Prompt — Would you repeat the listing exactly but omit every picture?

....

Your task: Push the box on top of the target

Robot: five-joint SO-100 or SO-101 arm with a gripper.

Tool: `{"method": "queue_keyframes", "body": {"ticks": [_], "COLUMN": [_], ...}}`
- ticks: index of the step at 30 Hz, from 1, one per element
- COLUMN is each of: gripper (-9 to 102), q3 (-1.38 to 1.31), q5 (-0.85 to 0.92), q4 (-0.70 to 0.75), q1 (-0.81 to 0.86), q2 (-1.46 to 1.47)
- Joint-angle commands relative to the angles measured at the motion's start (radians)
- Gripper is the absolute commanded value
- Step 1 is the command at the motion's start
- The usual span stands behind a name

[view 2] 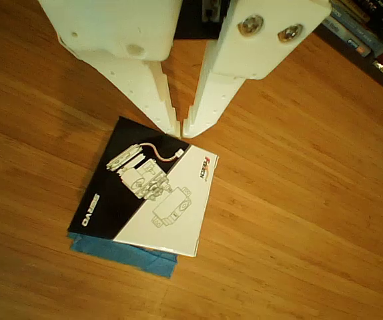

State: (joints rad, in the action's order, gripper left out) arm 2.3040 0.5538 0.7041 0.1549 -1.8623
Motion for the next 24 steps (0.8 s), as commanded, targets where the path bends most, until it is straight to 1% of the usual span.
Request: {"method": "queue_keyframes", "body": {"ticks": [1,13,24], "gripper": [0,0,0], "q3": [-0.041,-0.048,-0.075], "q5": [-0.005,-0.017,-0.057], "q4": [-0.006,-0.011,-0.037], "q1": [0.008,0.003,-0.046], "q2": [0.002,0.005,0.060]}}
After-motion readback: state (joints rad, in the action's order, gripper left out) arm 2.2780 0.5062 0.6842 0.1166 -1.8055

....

Expected answer —
Your task: Push the box on top of the target

Robot: five-joint SO-100 or SO-101 arm with a gripper.

Tool: `{"method": "queue_keyframes", "body": {"ticks": [_], "COLUMN": [_], ...}}`
- ticks: index of the step at 30 Hz, from 1, one per element
- COLUMN is each of: gripper (-9 to 102), q3 (-1.38 to 1.31), q5 (-0.85 to 0.92), q4 (-0.70 to 0.75), q1 (-0.81 to 0.86), q2 (-1.46 to 1.47)
- Joint-angle commands relative to the angles measured at the motion's start (radians)
- Gripper is the absolute commanded value
- Step 1 is the command at the motion's start
- The usual span stands behind a name

[view 2] 

State: (joints rad, in the action's order, gripper left out) arm 2.3040 0.5538 0.7041 0.1549 -1.8623
Motion for the next 24 steps (0.8 s), as commanded, targets where the path bends most, until it is straight to 1% of the usual span.
Request: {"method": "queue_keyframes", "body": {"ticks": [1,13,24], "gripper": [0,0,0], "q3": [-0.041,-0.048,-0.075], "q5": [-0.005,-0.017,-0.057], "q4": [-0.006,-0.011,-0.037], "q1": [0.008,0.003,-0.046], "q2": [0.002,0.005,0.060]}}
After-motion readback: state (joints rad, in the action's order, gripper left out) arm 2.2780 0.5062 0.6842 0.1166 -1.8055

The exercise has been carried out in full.